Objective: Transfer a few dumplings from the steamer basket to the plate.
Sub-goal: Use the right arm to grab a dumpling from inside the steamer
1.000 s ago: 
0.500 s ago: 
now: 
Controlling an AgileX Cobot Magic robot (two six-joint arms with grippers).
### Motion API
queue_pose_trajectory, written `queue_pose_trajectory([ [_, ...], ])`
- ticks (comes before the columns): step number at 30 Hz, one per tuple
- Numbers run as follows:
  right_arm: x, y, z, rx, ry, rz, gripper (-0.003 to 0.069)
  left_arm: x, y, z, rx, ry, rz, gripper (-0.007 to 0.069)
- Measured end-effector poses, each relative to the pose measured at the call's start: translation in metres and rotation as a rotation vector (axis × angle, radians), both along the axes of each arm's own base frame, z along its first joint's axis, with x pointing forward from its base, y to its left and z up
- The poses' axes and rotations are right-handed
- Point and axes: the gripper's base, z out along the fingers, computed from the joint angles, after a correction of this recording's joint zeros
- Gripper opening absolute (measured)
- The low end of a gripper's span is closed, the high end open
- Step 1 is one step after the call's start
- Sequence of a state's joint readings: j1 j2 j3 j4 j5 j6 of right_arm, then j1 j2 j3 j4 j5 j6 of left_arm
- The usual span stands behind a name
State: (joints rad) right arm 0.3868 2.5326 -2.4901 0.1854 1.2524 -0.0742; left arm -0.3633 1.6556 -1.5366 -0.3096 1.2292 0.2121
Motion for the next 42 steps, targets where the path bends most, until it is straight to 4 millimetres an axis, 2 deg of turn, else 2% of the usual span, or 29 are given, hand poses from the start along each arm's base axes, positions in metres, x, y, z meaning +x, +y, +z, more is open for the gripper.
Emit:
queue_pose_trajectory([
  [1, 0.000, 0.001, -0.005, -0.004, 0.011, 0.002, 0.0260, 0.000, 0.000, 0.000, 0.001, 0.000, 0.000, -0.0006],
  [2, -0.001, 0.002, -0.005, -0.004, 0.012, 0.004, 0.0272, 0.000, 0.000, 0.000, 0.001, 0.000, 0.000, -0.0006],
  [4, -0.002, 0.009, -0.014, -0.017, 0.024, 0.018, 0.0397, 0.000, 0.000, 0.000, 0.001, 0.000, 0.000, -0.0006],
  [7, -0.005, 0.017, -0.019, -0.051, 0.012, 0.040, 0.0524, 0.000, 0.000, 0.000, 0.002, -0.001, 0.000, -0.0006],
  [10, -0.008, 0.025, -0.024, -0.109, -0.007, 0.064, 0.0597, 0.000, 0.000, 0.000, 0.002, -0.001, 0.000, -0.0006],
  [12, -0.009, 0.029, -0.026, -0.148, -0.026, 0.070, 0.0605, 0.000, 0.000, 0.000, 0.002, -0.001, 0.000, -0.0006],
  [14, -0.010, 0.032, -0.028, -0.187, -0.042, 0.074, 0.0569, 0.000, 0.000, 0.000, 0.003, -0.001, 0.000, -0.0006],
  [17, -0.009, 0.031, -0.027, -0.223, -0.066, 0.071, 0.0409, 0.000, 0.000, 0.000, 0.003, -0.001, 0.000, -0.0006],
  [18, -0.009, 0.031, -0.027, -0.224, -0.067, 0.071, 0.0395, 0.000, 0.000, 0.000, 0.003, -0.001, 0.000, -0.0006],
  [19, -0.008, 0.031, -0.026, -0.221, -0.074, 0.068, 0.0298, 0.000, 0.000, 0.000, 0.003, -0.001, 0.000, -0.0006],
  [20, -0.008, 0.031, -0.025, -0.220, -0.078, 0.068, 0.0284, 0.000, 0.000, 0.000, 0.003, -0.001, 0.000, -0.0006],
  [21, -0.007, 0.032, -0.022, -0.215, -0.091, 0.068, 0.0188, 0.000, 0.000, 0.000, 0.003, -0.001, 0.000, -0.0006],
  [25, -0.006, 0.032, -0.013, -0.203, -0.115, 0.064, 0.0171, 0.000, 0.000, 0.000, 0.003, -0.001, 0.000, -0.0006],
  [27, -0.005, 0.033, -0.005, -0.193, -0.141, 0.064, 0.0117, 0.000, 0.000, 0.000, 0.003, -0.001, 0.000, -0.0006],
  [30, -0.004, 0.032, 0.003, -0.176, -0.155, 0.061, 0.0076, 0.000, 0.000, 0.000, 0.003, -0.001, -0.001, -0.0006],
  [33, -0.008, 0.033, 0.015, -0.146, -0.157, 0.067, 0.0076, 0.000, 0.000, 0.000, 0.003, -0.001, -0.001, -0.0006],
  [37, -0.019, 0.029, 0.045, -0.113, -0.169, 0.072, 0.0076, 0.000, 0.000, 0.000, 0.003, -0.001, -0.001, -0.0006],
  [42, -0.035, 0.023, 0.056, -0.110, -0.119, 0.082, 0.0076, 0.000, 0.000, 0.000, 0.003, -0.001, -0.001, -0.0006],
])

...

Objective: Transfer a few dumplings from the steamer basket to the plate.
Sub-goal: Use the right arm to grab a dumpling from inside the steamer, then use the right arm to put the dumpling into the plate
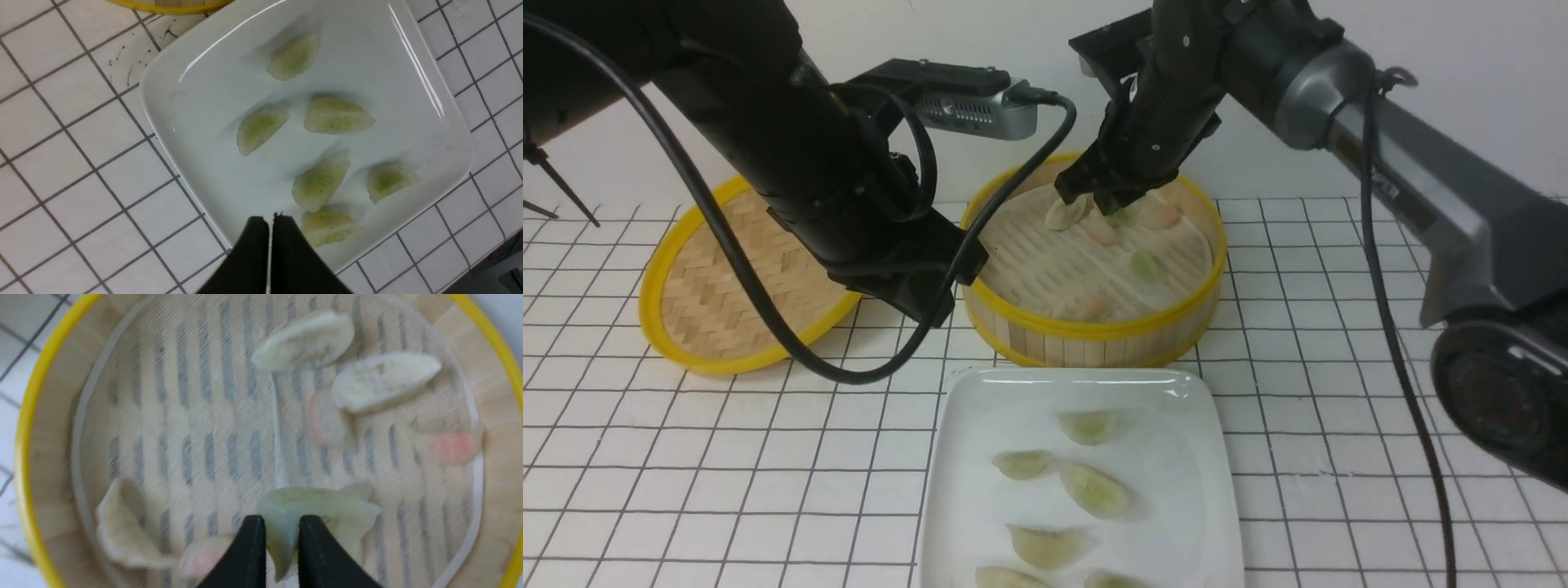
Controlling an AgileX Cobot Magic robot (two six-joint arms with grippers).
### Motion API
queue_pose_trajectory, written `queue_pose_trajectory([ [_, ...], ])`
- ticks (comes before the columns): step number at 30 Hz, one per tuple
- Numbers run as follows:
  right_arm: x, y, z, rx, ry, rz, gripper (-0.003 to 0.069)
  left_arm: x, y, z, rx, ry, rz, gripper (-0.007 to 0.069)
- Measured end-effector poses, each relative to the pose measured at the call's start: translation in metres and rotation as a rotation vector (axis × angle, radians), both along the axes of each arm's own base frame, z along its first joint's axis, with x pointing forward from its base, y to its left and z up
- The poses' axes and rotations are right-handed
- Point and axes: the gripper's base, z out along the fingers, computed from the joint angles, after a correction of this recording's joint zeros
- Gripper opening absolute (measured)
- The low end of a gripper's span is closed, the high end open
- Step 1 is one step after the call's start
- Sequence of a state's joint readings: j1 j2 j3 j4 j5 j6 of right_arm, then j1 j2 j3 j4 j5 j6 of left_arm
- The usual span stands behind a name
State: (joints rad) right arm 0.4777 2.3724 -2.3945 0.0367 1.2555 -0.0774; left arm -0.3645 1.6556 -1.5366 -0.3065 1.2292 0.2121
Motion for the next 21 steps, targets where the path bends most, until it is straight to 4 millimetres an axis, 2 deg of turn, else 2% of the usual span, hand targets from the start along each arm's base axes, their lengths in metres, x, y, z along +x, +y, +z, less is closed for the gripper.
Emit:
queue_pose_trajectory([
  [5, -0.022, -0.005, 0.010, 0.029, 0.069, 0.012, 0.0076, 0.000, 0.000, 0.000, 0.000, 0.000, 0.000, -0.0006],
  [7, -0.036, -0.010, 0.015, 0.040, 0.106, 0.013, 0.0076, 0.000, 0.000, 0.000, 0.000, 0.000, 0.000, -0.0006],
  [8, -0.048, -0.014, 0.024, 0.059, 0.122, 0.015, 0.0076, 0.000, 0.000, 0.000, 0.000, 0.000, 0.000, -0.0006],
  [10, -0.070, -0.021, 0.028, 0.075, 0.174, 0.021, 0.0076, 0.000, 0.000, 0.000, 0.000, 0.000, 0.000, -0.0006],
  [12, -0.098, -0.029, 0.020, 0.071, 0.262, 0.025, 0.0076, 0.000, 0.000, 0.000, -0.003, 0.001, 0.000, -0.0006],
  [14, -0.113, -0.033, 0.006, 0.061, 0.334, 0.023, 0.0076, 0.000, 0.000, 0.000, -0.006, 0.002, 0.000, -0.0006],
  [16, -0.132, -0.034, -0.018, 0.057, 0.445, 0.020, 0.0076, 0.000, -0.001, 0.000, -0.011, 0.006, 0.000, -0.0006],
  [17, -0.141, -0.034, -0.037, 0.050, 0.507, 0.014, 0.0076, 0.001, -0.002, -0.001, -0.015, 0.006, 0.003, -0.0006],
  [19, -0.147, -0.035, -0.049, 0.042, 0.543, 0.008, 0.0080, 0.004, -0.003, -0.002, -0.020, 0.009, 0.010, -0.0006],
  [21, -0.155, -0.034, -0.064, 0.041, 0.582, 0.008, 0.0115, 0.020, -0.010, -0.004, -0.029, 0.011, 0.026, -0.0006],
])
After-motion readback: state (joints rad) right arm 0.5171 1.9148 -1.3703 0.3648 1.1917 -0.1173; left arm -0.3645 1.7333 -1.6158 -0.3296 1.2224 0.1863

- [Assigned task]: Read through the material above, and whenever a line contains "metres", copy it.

- [Answer to this exercise]:
- Measured end-effector poses, each relative to the pose measured at the call's start: translation in metres and rotation as a rotation vector (axis × angle, radians), both along the axes of each arm's own base frame, z along its first joint's axis, with x pointing forward from its base, y to its left and z up
Motion for the next 42 steps, targets where the path bends most, until it is straight to 4 millimetres an axis, 2 deg of turn, else 2% of the usual span, or 29 are given, hand poses from the start along each arm's base axes, positions in metres, x, y, z meaning +x, +y, +z, more is open for the gripper.
- Measured end-effector poses, each relative to the pose measured at the call's start: translation in metres and rotation as a rotation vector (axis × angle, radians), both along the axes of each arm's own base frame, z along its first joint's axis, with x pointing forward from its base, y to its left and z up
Motion for the next 21 steps, targets where the path bends most, until it is straight to 4 millimetres an axis, 2 deg of turn, else 2% of the usual span, hand targets from the start along each arm's base axes, their lengths in metres, x, y, z along +x, +y, +z, less is closed for the gripper.

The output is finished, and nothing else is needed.